TASK GOAL: Go through the following listing and count each line that contains the string "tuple"; the answer is that number alone.

EXCERPTED DATA:
=== Section Start ===
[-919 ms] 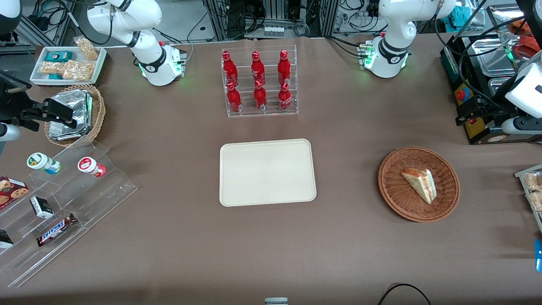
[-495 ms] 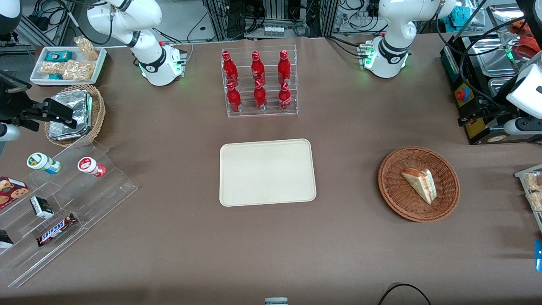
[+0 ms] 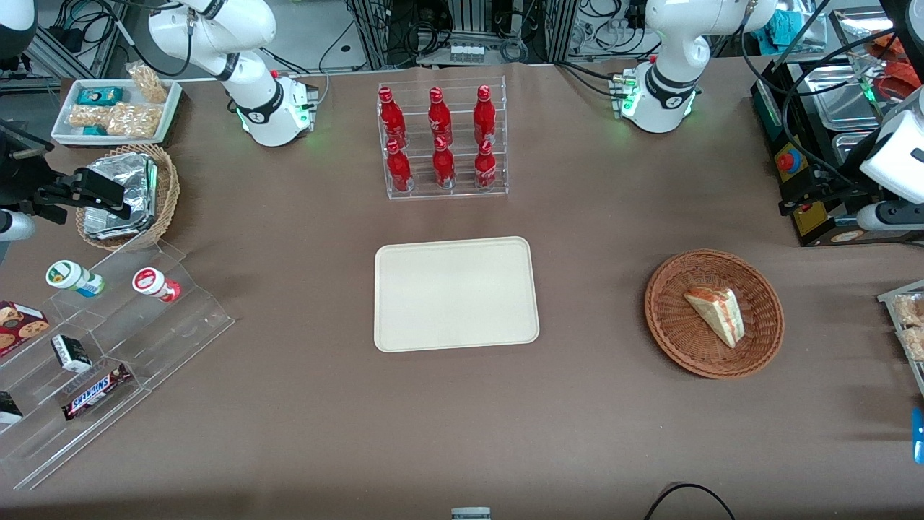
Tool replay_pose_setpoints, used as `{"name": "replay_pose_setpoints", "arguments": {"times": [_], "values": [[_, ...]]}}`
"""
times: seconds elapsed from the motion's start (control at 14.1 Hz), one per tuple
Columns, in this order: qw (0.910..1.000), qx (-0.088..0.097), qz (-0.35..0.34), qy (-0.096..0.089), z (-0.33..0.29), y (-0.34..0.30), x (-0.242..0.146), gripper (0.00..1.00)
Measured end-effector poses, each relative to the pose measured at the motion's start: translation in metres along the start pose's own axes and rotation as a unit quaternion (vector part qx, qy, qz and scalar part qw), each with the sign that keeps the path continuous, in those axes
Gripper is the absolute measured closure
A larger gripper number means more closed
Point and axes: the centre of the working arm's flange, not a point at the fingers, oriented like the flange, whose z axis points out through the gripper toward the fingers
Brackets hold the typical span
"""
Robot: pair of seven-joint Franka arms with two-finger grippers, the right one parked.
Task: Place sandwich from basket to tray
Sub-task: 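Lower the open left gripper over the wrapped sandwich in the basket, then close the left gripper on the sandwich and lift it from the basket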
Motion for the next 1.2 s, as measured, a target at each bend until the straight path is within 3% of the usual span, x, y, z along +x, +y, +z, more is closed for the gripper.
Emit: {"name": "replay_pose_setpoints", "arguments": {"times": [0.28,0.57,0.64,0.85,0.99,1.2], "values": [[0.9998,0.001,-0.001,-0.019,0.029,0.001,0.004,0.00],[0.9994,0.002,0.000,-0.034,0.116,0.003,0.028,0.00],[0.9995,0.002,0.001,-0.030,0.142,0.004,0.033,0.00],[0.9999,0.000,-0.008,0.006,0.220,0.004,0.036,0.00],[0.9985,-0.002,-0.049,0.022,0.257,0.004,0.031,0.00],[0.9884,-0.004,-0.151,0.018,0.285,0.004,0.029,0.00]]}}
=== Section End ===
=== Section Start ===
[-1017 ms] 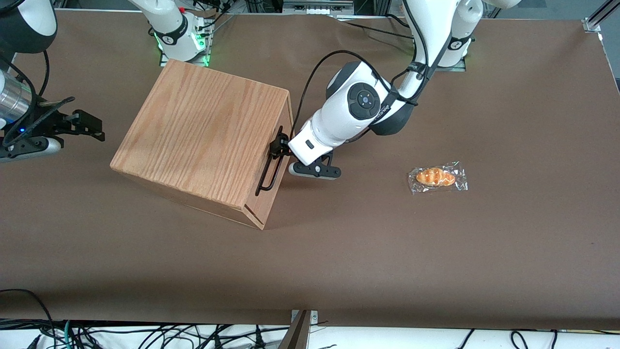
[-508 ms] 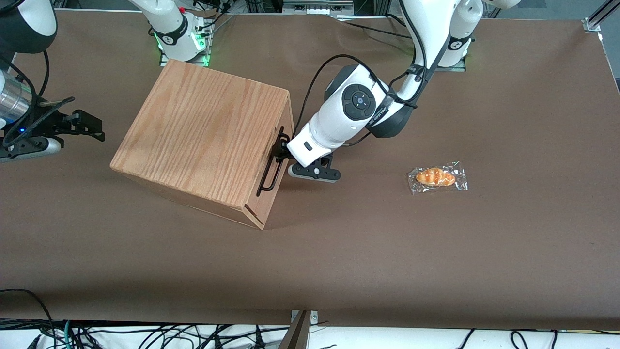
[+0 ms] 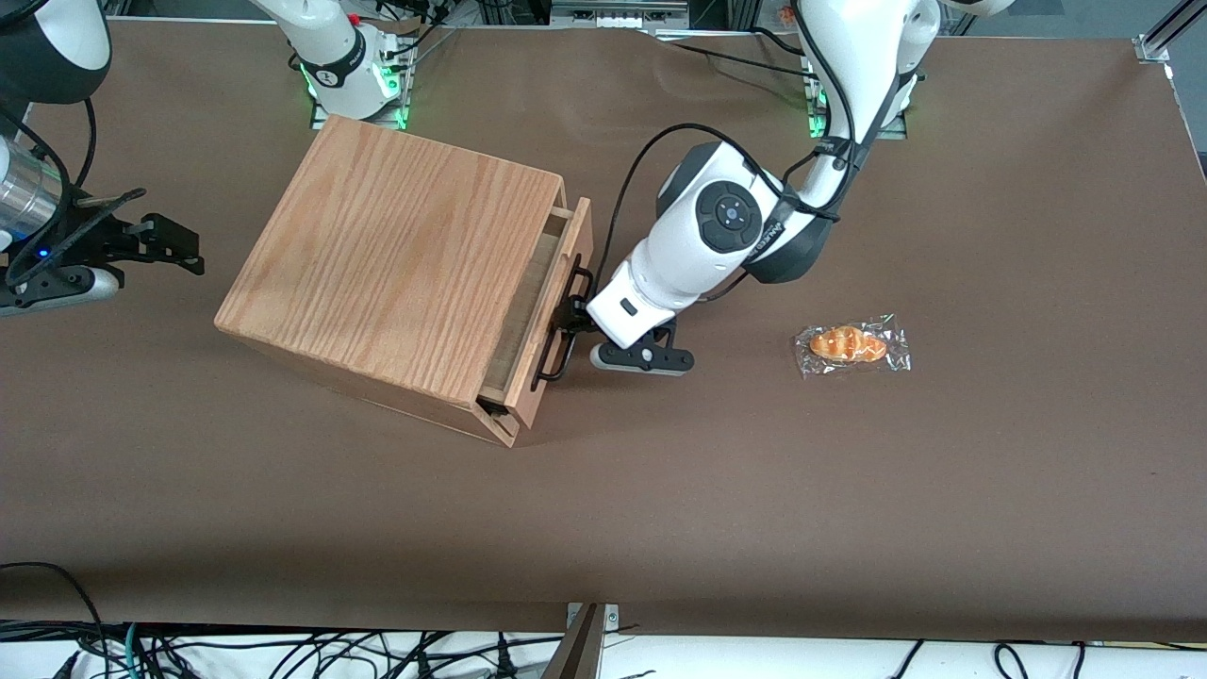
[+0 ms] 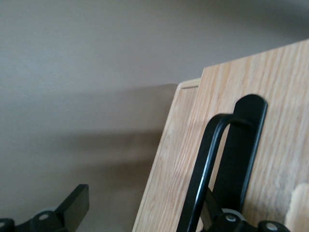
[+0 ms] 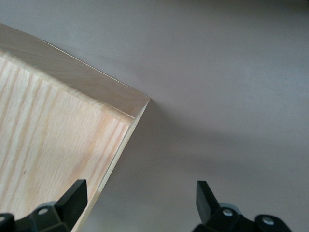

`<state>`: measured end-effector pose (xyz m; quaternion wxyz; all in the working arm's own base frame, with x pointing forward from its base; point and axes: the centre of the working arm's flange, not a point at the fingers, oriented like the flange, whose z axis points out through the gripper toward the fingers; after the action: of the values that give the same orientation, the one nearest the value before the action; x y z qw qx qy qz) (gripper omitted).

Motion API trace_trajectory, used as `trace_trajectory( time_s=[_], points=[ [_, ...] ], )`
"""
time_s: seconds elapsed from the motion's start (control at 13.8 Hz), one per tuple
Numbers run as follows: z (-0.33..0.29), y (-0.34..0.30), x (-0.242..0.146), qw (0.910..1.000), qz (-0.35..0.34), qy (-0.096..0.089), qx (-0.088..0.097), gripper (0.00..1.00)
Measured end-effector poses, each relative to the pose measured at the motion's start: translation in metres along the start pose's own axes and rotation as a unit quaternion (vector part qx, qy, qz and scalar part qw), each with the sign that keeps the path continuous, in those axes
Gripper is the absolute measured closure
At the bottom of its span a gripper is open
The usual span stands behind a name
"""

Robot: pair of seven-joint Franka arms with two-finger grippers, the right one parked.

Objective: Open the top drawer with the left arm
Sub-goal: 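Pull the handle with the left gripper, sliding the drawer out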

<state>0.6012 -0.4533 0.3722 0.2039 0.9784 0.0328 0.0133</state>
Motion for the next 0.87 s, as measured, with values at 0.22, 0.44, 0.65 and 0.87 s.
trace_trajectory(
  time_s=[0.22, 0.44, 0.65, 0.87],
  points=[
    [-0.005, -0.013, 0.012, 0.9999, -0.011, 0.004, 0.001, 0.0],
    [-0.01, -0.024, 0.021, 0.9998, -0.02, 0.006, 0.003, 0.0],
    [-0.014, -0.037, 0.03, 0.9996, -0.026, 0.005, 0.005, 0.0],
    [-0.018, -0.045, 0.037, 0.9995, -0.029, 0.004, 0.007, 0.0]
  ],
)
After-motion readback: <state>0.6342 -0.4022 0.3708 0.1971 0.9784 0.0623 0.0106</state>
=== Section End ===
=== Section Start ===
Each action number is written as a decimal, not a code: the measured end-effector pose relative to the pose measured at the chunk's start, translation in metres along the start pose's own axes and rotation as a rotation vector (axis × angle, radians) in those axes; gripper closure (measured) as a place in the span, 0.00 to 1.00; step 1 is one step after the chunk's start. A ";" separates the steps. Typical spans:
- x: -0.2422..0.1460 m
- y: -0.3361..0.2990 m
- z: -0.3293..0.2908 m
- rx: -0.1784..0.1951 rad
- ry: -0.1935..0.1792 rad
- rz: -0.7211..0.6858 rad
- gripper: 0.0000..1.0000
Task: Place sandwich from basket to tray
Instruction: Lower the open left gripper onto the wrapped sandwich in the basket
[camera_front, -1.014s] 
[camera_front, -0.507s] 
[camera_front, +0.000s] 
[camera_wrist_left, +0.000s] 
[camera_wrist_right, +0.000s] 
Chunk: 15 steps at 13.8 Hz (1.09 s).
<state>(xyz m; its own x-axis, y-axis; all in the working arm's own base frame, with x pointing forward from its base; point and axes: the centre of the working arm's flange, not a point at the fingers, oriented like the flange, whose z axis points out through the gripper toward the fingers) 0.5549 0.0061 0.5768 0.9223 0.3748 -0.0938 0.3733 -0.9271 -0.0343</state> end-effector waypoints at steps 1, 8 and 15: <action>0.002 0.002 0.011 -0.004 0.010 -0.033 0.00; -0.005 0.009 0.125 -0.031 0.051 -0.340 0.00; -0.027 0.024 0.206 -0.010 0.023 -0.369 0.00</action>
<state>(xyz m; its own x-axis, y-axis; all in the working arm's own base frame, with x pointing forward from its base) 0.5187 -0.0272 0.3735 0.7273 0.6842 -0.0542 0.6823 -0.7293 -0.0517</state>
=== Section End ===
TASK RESPONSE: 2